Parents will usually purchase insurance to cover for their life. If in the event of their death, the insurance will award the money to a trustee who will give it to the guardian under structured settlement. In normal condition, structured settlement loan can be sold for a lump sum to clear debts or purchase an investment. This is not the case for guardianship cases involving minors or incompetent persons. The reason for awarding structured settlement is to make sure the recipients receive the money for their living expenses instead of being wasted all at once. Guardians requiring money urgently however can seek lawyer’s help to arrange for partial cash payment mixed with less amount of structured payment. Usually a settlement cannot be changed when finalized unless the case is strong. Getting a structured settlement loan is also a way to acquire lump sum from money prepared for orphaned children.
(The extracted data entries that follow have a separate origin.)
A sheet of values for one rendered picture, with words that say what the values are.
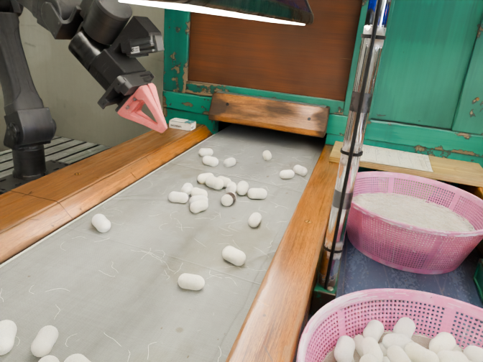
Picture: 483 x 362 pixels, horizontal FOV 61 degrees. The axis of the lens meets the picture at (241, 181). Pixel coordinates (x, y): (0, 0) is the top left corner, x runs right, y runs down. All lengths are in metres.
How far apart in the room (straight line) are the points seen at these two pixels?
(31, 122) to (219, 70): 0.48
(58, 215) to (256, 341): 0.36
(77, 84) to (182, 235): 1.93
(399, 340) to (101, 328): 0.30
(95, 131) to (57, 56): 0.44
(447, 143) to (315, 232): 0.56
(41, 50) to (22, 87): 1.65
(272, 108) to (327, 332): 0.69
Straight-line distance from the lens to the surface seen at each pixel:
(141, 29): 0.69
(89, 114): 2.46
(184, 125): 1.07
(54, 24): 0.78
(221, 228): 0.63
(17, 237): 0.60
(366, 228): 0.72
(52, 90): 2.59
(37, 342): 0.43
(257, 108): 1.05
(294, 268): 0.51
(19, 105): 0.94
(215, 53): 1.13
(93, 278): 0.52
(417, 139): 1.08
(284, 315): 0.43
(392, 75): 1.06
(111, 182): 0.75
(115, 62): 0.70
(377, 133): 1.07
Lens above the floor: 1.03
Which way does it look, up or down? 21 degrees down
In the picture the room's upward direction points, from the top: 5 degrees clockwise
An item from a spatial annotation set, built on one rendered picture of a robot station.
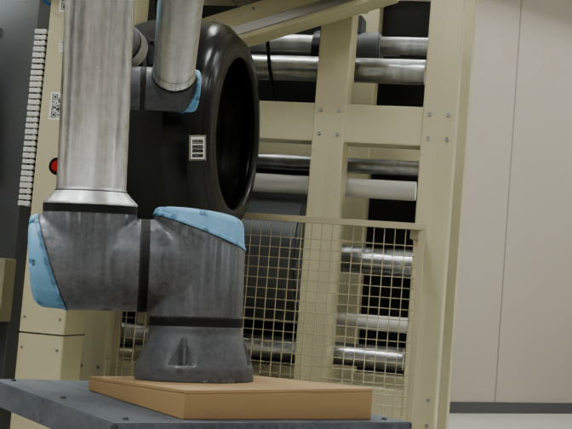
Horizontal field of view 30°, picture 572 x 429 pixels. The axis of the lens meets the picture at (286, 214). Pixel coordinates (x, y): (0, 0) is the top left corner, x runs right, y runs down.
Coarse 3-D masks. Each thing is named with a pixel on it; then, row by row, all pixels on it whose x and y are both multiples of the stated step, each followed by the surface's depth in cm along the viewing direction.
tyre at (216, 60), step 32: (224, 32) 271; (224, 64) 264; (224, 96) 306; (256, 96) 295; (160, 128) 254; (192, 128) 254; (224, 128) 308; (256, 128) 299; (128, 160) 257; (160, 160) 255; (192, 160) 255; (224, 160) 308; (256, 160) 299; (128, 192) 262; (160, 192) 259; (192, 192) 258; (224, 192) 303
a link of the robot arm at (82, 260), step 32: (96, 0) 166; (128, 0) 169; (64, 32) 169; (96, 32) 166; (128, 32) 170; (64, 64) 168; (96, 64) 166; (128, 64) 170; (64, 96) 168; (96, 96) 166; (128, 96) 170; (64, 128) 167; (96, 128) 166; (128, 128) 171; (64, 160) 167; (96, 160) 166; (64, 192) 166; (96, 192) 165; (32, 224) 165; (64, 224) 164; (96, 224) 164; (128, 224) 167; (32, 256) 162; (64, 256) 163; (96, 256) 164; (128, 256) 164; (32, 288) 164; (64, 288) 164; (96, 288) 164; (128, 288) 165
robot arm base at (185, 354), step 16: (160, 320) 167; (176, 320) 165; (192, 320) 165; (208, 320) 165; (224, 320) 167; (240, 320) 170; (160, 336) 166; (176, 336) 165; (192, 336) 164; (208, 336) 165; (224, 336) 166; (240, 336) 170; (144, 352) 168; (160, 352) 165; (176, 352) 164; (192, 352) 163; (208, 352) 164; (224, 352) 165; (240, 352) 168; (144, 368) 166; (160, 368) 163; (176, 368) 162; (192, 368) 162; (208, 368) 163; (224, 368) 164; (240, 368) 166
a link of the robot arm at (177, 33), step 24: (168, 0) 193; (192, 0) 193; (168, 24) 199; (192, 24) 199; (168, 48) 205; (192, 48) 206; (144, 72) 220; (168, 72) 212; (192, 72) 215; (144, 96) 219; (168, 96) 218; (192, 96) 220
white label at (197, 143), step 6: (192, 138) 253; (198, 138) 254; (204, 138) 254; (192, 144) 254; (198, 144) 254; (204, 144) 254; (192, 150) 254; (198, 150) 254; (204, 150) 254; (192, 156) 254; (198, 156) 254; (204, 156) 255
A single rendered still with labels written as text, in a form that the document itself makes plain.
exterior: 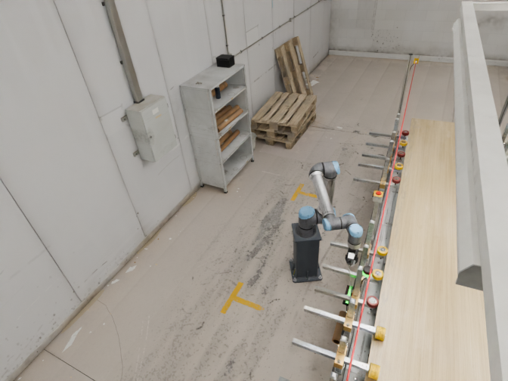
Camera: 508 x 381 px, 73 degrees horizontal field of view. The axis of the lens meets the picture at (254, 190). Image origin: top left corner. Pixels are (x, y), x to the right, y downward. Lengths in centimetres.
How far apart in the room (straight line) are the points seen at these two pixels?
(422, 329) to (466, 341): 25
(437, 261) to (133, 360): 273
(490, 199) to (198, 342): 296
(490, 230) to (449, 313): 184
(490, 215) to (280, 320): 280
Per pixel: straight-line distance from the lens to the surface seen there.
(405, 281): 282
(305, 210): 328
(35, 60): 327
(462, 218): 112
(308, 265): 368
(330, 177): 292
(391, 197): 395
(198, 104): 439
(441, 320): 270
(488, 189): 107
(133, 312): 393
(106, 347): 383
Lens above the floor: 305
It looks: 38 degrees down
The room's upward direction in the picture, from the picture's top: 6 degrees counter-clockwise
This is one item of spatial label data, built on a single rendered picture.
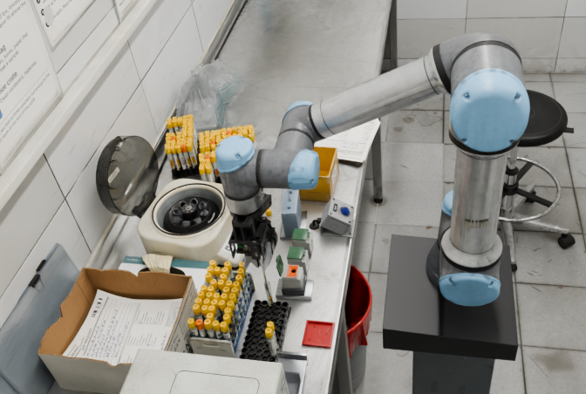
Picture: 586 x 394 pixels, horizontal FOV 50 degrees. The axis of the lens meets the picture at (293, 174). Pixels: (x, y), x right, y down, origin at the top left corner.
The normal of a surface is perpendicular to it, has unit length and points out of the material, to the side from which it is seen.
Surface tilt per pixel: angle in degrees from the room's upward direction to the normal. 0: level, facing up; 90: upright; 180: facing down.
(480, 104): 83
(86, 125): 90
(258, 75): 0
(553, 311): 0
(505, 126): 82
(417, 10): 90
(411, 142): 0
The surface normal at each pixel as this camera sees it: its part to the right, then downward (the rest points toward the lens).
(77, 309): 0.97, 0.02
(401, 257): -0.05, -0.75
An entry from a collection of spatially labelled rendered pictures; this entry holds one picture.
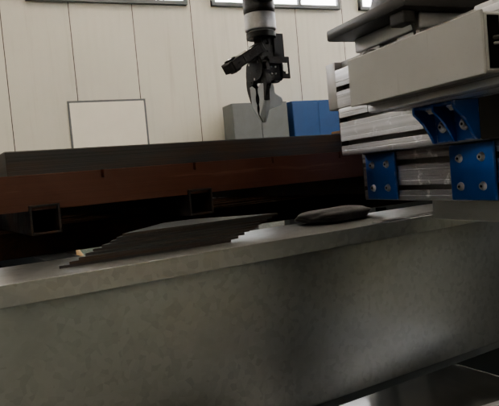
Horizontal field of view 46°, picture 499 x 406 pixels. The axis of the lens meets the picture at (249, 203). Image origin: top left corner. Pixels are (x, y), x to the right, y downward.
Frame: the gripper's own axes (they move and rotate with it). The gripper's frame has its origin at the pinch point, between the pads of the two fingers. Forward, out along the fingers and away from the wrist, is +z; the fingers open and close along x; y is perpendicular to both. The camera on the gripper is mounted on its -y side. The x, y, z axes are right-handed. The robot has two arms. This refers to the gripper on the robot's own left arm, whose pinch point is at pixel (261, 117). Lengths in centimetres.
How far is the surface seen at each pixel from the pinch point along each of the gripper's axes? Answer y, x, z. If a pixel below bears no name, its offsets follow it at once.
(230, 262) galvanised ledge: -32, -37, 27
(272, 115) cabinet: 476, 705, -80
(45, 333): -58, -21, 36
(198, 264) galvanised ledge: -38, -37, 26
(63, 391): -56, -21, 46
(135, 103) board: 271, 796, -117
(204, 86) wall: 391, 781, -142
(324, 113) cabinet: 576, 690, -78
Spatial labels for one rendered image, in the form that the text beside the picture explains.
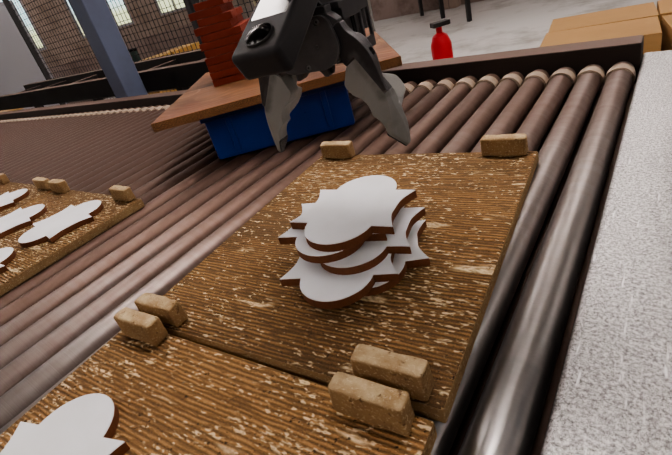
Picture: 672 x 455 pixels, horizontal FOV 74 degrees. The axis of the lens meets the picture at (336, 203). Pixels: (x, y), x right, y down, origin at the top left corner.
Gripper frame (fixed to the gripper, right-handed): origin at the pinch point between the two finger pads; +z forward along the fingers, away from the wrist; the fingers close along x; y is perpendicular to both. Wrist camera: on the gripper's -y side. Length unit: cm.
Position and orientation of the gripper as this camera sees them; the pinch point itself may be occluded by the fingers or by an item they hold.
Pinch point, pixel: (337, 153)
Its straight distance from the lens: 46.1
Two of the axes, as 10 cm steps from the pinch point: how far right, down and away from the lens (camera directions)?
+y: 4.4, -5.2, 7.4
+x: -8.6, -0.1, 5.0
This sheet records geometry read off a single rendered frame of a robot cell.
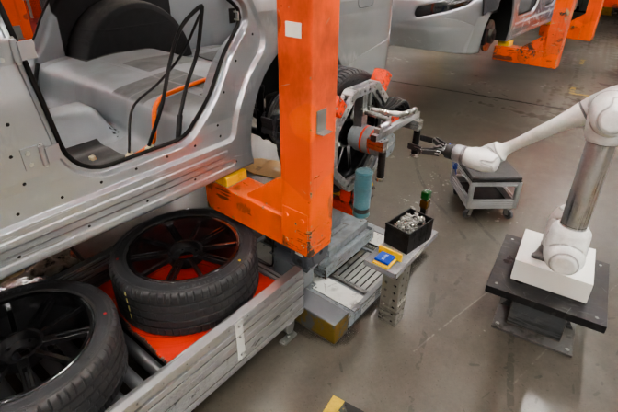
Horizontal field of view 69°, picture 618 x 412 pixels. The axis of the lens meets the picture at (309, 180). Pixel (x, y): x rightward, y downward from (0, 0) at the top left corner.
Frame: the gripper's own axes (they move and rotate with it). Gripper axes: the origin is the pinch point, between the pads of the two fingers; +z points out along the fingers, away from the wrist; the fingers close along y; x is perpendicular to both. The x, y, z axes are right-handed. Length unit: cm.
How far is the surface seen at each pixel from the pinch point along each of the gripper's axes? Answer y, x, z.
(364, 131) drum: -21.1, 7.7, 18.3
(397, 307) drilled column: -42, -70, -20
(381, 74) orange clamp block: -0.9, 31.2, 23.2
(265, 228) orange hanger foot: -78, -26, 33
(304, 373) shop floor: -93, -83, -3
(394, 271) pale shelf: -54, -38, -23
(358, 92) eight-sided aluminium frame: -25.9, 28.1, 20.4
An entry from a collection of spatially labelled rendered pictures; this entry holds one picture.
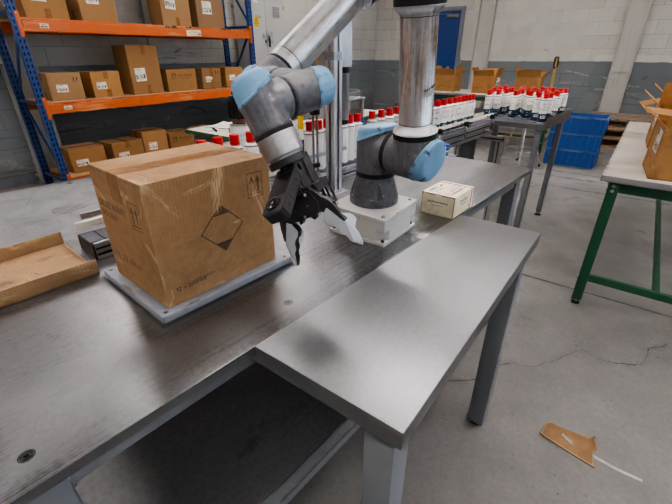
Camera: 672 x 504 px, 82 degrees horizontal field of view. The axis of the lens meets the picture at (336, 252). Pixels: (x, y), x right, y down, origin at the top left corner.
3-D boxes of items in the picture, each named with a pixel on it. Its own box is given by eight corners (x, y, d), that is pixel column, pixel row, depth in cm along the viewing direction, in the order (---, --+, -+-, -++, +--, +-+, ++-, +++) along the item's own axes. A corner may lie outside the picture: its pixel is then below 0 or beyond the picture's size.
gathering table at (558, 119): (480, 199, 397) (497, 102, 355) (545, 214, 360) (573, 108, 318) (447, 219, 348) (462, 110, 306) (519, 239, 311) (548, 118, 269)
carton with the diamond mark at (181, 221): (222, 233, 116) (208, 141, 103) (276, 258, 102) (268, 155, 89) (118, 272, 95) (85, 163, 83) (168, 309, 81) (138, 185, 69)
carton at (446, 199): (439, 199, 149) (442, 180, 145) (470, 206, 142) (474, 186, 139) (420, 211, 138) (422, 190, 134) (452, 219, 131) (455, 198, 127)
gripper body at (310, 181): (340, 203, 76) (314, 145, 73) (323, 217, 69) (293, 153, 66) (309, 215, 80) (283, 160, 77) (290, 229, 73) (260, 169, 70)
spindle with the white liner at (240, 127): (246, 163, 178) (238, 93, 164) (258, 166, 173) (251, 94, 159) (229, 167, 172) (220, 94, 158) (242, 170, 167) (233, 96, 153)
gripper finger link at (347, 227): (377, 223, 73) (336, 197, 74) (367, 235, 68) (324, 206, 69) (369, 236, 75) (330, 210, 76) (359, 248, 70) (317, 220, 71)
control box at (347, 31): (340, 65, 154) (340, 9, 145) (352, 67, 139) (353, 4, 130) (314, 66, 151) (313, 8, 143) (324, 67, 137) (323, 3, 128)
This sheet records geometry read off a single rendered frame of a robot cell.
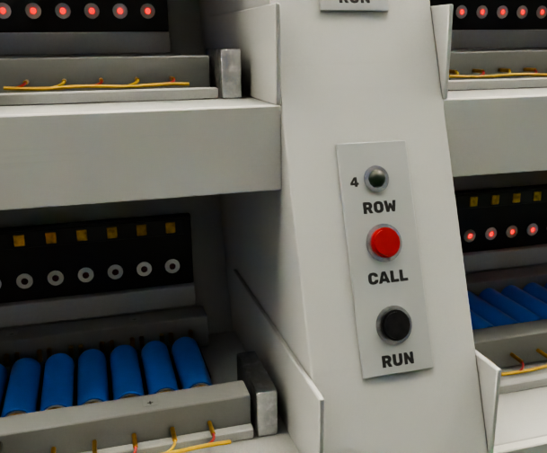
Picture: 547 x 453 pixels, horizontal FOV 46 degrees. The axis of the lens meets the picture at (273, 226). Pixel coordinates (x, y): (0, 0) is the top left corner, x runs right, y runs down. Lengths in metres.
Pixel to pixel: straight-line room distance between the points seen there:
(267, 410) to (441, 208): 0.15
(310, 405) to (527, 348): 0.19
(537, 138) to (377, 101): 0.11
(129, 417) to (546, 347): 0.28
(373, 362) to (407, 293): 0.04
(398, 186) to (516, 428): 0.16
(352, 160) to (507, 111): 0.10
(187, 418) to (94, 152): 0.15
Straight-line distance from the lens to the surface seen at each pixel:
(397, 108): 0.36
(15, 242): 0.47
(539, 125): 0.41
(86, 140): 0.32
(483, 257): 0.57
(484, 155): 0.39
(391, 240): 0.34
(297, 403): 0.35
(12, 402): 0.40
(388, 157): 0.35
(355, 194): 0.34
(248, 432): 0.37
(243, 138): 0.33
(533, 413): 0.42
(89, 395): 0.39
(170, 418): 0.37
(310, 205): 0.33
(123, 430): 0.37
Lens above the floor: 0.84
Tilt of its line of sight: 4 degrees up
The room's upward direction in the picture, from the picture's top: 6 degrees counter-clockwise
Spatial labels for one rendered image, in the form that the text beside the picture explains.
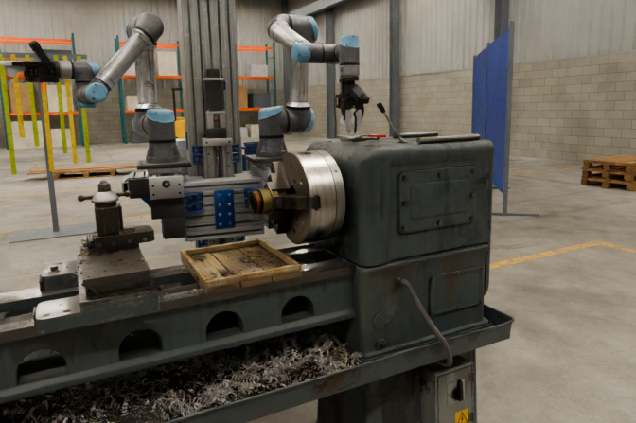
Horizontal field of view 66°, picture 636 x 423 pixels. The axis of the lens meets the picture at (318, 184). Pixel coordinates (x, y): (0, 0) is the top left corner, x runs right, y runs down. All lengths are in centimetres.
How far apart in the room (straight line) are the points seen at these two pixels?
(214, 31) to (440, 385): 179
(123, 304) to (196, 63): 136
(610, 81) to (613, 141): 130
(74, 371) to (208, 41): 155
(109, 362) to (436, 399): 111
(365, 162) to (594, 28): 1172
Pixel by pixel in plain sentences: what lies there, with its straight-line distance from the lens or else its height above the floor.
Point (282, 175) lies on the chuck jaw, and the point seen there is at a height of 116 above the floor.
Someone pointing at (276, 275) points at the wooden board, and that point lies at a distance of 151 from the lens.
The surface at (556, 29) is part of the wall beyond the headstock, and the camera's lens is 1368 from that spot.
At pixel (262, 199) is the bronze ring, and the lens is 159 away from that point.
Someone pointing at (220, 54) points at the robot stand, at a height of 165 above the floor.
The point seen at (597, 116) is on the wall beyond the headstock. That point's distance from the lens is 1279.
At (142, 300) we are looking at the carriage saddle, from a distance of 137.
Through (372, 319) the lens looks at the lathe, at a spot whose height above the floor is 68.
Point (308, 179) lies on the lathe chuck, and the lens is 154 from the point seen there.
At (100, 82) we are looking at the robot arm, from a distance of 217.
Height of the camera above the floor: 138
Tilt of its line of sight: 9 degrees down
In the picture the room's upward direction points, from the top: 1 degrees counter-clockwise
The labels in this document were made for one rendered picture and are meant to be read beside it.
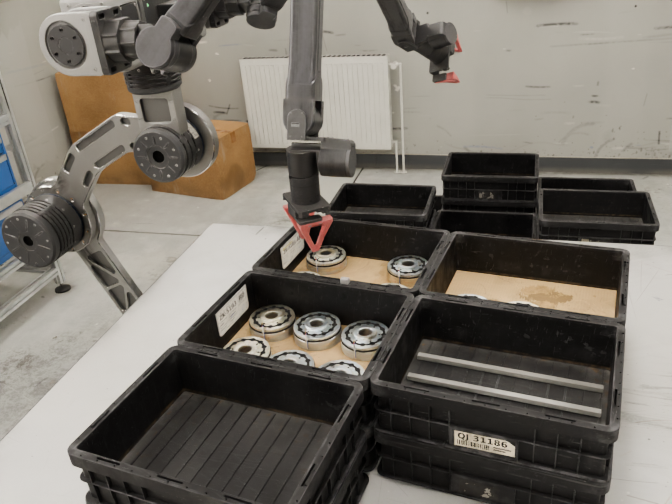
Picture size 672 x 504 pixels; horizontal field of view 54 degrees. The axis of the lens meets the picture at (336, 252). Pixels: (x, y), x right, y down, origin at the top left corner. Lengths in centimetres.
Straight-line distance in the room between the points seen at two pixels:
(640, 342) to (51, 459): 132
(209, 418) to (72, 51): 76
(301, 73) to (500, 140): 333
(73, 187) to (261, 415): 104
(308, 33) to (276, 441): 72
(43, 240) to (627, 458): 155
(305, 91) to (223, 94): 364
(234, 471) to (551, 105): 358
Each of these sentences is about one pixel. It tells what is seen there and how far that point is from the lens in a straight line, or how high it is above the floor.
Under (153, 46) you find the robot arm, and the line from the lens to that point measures 133.
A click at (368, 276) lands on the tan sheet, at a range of 164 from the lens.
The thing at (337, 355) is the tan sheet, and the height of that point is 83.
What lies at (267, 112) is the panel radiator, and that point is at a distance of 462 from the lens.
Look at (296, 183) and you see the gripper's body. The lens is 124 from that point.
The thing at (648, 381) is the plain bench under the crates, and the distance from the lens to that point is 159.
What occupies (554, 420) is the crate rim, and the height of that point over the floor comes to 93.
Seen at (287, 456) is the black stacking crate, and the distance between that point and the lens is 118.
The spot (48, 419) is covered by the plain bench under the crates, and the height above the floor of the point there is 70.
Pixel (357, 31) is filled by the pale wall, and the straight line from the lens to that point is 443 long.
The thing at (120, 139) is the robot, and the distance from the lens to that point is 190.
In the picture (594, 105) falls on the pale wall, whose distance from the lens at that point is 442.
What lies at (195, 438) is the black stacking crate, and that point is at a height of 83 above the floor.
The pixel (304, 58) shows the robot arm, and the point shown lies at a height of 141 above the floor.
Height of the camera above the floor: 166
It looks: 28 degrees down
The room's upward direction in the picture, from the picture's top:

Children who lost their parents but are lucky enough to have a structured settlement in the form of annuity will need guardian with a good sense on utilization of the money. If the children are homeless and the guardian does not have a suitable home to keep the children, the structured settlement can be used to get a structured settlement loan to pay for a house. It will be an investment for the children in the long run as long as it doesn’t interfere with their minimal required living expenses.

Some structured settlement for children are not adequate for both their living expenses and tertiary education. The guardians with advice from financial adviser can choose to take out a structured settlement loan to purchase an education fund with the lump sum. Investing in unit trust or mutual fund with higher interest rate than the loan will allow accumulation of money in the long run. Many insurance companies offers education fund with discount for lump sum payment. Not optimizing what you can do with the structured settlement will be a real waste for the children. Just taking out a monthly stipend for living expenses to provide for the children is a normal thing a guardian would do, but as a guardian, you can take another step by making sure the children receive an education so that they will have a better future.

Children on structured settlement will reach the age where they are legally allowed to drive. Most guardians will not be willing to spend their own money to buy a car for the children and the children don’t have enough money of their own. Getting a structured settlement loan to pay for the car is an option that will help the children. With their own transportation, they can get a job and travel easier to and from the place of their education. The loan however must be lower than the balance of settlement available.

There are many lenders in the market that are willing to give structured settlement loans. If you are thinking of taking up this option, you need to shop for lenders offering loan with low interest and make an informed choice through the advice of attorney, accountant and financial advisor.